Time = 0.10 (sec) , antiderivative size = 1463, normalized size of antiderivative = 19.25 \[ \int \frac {\coth ^3(x)}{(a+b \sinh (x))^2} \, dx=\text {Too large to display} \] Input:
integrate(coth(x)^3/(a+b*sinh(x))^2,x, algorithm="fricas")
Output:
(6*a^2*b*cosh(x)^4 + 2*(a^3 + 3*a*b^2)*cosh(x)^5 + 2*(a^3 + 3*a*b^2)*sinh( x)^5 - 6*a^2*b*cosh(x)^2 + 2*(3*a^2*b + 5*(a^3 + 3*a*b^2)*cosh(x))*sinh(x) ^4 - 4*(2*a^3 + 3*a*b^2)*cosh(x)^3 + 4*(6*a^2*b*cosh(x) - 2*a^3 - 3*a*b^2 + 5*(a^3 + 3*a*b^2)*cosh(x)^2)*sinh(x)^3 + 2*(18*a^2*b*cosh(x)^2 + 10*(a^3 + 3*a*b^2)*cosh(x)^3 - 3*a^2*b - 6*(2*a^3 + 3*a*b^2)*cosh(x))*sinh(x)^2 + 2*(a^3 + 3*a*b^2)*cosh(x) - ((a^2*b + 3*b^3)*cosh(x)^6 + (a^2*b + 3*b^3)* sinh(x)^6 + 2*(a^3 + 3*a*b^2)*cosh(x)^5 + 2*(a^3 + 3*a*b^2 + 3*(a^2*b + 3* b^3)*cosh(x))*sinh(x)^5 - 3*(a^2*b + 3*b^3)*cosh(x)^4 - (3*a^2*b + 9*b^3 - 15*(a^2*b + 3*b^3)*cosh(x)^2 - 10*(a^3 + 3*a*b^2)*cosh(x))*sinh(x)^4 - 4* (a^3 + 3*a*b^2)*cosh(x)^3 + 4*(5*(a^2*b + 3*b^3)*cosh(x)^3 - a^3 - 3*a*b^2 + 5*(a^3 + 3*a*b^2)*cosh(x)^2 - 3*(a^2*b + 3*b^3)*cosh(x))*sinh(x)^3 - a^ 2*b - 3*b^3 + 3*(a^2*b + 3*b^3)*cosh(x)^2 + (15*(a^2*b + 3*b^3)*cosh(x)^4 + 20*(a^3 + 3*a*b^2)*cosh(x)^3 + 3*a^2*b + 9*b^3 - 18*(a^2*b + 3*b^3)*cosh (x)^2 - 12*(a^3 + 3*a*b^2)*cosh(x))*sinh(x)^2 + 2*(a^3 + 3*a*b^2)*cosh(x) + 2*(3*(a^2*b + 3*b^3)*cosh(x)^5 + 5*(a^3 + 3*a*b^2)*cosh(x)^4 - 6*(a^2*b + 3*b^3)*cosh(x)^3 + a^3 + 3*a*b^2 - 6*(a^3 + 3*a*b^2)*cosh(x)^2 + 3*(a^2* b + 3*b^3)*cosh(x))*sinh(x))*log(2*(b*sinh(x) + a)/(cosh(x) - sinh(x))) + ((a^2*b + 3*b^3)*cosh(x)^6 + (a^2*b + 3*b^3)*sinh(x)^6 + 2*(a^3 + 3*a*b^2) *cosh(x)^5 + 2*(a^3 + 3*a*b^2 + 3*(a^2*b + 3*b^3)*cosh(x))*sinh(x)^5 - 3*( a^2*b + 3*b^3)*cosh(x)^4 - (3*a^2*b + 9*b^3 - 15*(a^2*b + 3*b^3)*cosh(x...

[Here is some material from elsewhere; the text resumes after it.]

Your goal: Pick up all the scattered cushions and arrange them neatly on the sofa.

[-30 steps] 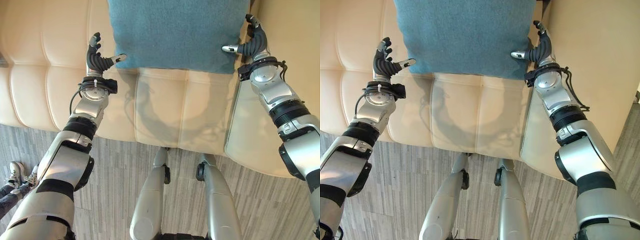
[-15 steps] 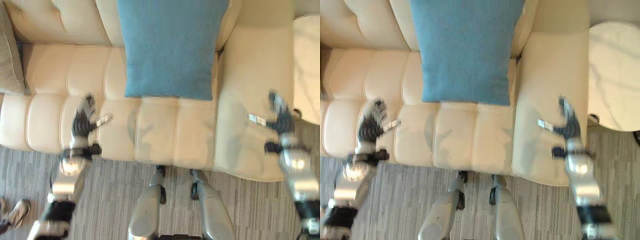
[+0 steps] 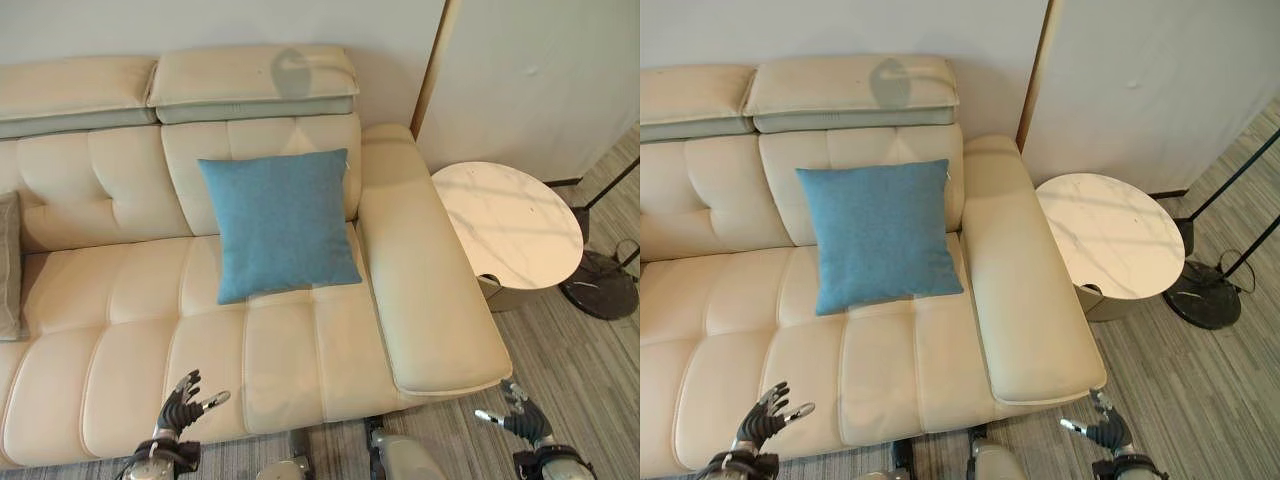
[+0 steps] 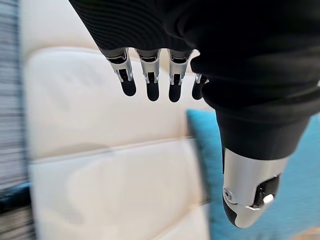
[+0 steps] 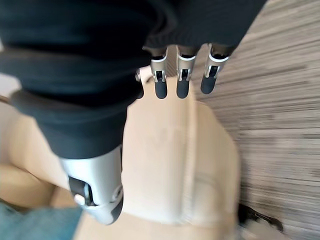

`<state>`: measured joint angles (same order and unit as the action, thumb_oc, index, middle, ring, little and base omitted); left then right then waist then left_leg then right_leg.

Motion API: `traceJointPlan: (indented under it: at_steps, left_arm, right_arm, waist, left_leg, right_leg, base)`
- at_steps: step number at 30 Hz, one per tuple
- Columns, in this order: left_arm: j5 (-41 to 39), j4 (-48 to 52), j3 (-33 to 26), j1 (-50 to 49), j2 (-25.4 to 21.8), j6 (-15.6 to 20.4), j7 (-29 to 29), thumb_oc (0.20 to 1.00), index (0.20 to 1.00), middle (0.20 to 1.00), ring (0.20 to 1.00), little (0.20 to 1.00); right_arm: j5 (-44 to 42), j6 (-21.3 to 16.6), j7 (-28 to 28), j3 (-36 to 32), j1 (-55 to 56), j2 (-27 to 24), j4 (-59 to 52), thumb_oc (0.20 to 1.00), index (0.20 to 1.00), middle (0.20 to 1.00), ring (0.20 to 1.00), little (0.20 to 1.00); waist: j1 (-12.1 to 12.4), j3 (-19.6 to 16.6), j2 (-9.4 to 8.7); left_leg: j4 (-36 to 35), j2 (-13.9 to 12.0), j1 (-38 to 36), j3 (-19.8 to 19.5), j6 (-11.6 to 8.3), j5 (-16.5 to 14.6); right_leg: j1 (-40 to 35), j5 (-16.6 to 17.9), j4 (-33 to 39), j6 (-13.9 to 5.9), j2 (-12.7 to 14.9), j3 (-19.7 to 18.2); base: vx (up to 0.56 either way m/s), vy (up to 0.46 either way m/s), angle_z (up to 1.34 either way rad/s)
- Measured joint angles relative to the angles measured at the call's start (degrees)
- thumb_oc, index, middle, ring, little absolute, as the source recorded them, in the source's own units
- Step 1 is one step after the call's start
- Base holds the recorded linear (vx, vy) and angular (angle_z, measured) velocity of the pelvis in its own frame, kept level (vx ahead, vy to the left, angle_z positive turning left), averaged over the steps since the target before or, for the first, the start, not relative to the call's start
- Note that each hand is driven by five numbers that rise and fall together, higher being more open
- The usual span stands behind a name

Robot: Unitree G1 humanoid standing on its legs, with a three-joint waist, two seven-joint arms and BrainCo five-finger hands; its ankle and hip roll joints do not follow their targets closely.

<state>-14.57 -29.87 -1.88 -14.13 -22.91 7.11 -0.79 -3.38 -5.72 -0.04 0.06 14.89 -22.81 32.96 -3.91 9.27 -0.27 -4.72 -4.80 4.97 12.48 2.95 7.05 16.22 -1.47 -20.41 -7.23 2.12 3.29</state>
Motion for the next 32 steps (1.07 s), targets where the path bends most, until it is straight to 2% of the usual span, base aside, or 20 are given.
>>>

\[ \int \frac {\coth ^3(x)}{(a+b \sinh (x))^2} \, dx=\int \frac {\coth ^{3}{\left (x \right )}}{\left (a + b \sinh {\left (x \right )}\right )^{2}}\, dx \] Input:
integrate(coth(x)**3/(a+b*sinh(x))**2,x)
Output:
Integral(coth(x)**3/(a + b*sinh(x))**2, x)
Leaf count of result is larger than twice the leaf count of optimal. 202 vs. \(2 (74) = 148\).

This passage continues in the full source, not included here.